## TASK INSTRUCTIONS
Collect all lines from the records below that include the word "wall".

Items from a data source
▼▼▼
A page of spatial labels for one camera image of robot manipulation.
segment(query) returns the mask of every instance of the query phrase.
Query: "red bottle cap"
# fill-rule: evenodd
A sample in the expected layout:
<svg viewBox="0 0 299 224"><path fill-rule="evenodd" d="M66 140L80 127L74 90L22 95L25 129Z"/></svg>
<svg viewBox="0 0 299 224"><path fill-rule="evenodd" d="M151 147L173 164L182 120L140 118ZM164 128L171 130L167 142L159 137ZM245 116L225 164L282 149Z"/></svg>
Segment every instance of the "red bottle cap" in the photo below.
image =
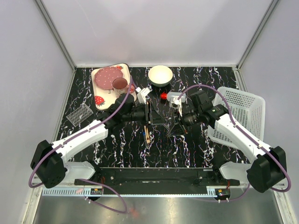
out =
<svg viewBox="0 0 299 224"><path fill-rule="evenodd" d="M165 92L162 93L161 96L160 96L160 98L161 99L167 99L167 93L165 93Z"/></svg>

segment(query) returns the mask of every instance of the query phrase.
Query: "strawberry print tray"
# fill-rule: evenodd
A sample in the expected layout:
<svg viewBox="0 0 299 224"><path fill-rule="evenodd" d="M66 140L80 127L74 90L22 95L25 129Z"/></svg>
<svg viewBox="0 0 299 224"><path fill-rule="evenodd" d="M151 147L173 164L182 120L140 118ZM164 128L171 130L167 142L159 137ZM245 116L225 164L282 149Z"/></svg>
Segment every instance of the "strawberry print tray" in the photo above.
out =
<svg viewBox="0 0 299 224"><path fill-rule="evenodd" d="M129 68L126 64L122 63L122 64L117 64L117 65L112 65L109 67L116 67L117 69L122 71L123 78L125 78L127 80L128 84L130 83L130 72L129 72ZM99 88L96 85L95 74L99 70L107 70L107 67L95 69L92 71L93 94L94 94L95 105L99 111L102 111L102 110L107 109L111 104L114 104L114 102L116 101L116 95L113 90L104 90L102 88ZM135 92L133 92L131 95L133 95L134 100L137 99Z"/></svg>

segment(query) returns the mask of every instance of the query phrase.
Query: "floor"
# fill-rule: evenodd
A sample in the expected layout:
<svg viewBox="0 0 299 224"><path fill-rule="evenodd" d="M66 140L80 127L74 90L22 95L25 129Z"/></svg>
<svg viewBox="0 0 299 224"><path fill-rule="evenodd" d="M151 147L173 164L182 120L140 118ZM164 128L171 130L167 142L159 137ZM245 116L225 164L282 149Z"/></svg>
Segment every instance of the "floor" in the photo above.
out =
<svg viewBox="0 0 299 224"><path fill-rule="evenodd" d="M57 139L62 139L87 126L102 112L95 109L91 72L94 68L78 68L67 100L64 116ZM193 84L207 84L216 89L221 86L237 88L235 76L230 67L172 67L174 78L165 88L157 88L148 81L148 67L130 68L137 86L149 87L154 106L166 119L170 127L174 121L174 110L166 101L160 100L160 94L168 91L182 91ZM210 98L214 92L207 90ZM94 112L78 127L74 127L66 118L71 112L85 103ZM194 125L190 134L180 137L167 137L164 126L151 127L151 144L144 145L143 125L127 122L105 140L96 142L74 156L73 161L93 161L100 167L150 167L150 168L199 168L220 166L226 161L246 162L242 152L211 142L207 136L207 126Z"/></svg>
<svg viewBox="0 0 299 224"><path fill-rule="evenodd" d="M234 189L232 197L241 194ZM125 198L129 213L117 214L81 197L42 197L34 224L282 224L273 195L251 189L240 201L208 203L196 198ZM116 197L98 202L122 210Z"/></svg>

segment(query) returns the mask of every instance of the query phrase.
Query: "laundry basket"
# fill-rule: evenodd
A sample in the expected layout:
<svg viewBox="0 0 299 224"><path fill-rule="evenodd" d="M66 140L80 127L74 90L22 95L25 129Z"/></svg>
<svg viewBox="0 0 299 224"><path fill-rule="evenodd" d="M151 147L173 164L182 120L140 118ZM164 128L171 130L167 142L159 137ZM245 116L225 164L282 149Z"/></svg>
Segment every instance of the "laundry basket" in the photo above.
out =
<svg viewBox="0 0 299 224"><path fill-rule="evenodd" d="M220 87L218 91L227 100L234 118L254 136L263 141L265 126L265 100L252 93L227 87ZM216 94L213 105L218 104L225 106L221 97ZM214 130L210 126L208 127L207 134L214 142L238 149L237 146L229 140L229 138Z"/></svg>

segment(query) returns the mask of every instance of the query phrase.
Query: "white wall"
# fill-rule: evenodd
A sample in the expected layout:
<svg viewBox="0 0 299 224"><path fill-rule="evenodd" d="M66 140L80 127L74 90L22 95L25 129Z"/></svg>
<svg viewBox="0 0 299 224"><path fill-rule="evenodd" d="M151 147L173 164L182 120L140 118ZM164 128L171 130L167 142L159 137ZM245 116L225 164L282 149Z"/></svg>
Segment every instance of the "white wall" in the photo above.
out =
<svg viewBox="0 0 299 224"><path fill-rule="evenodd" d="M33 153L53 137L71 69L33 0L1 0L0 30L0 222L16 224Z"/></svg>
<svg viewBox="0 0 299 224"><path fill-rule="evenodd" d="M43 0L76 65L236 64L271 0Z"/></svg>
<svg viewBox="0 0 299 224"><path fill-rule="evenodd" d="M293 209L299 217L299 1L282 0L241 71L249 92L266 100L264 140L287 155Z"/></svg>
▲▲▲
## YOUR SOLUTION
Query: "white wall"
Segment every instance of the "white wall" in the photo above.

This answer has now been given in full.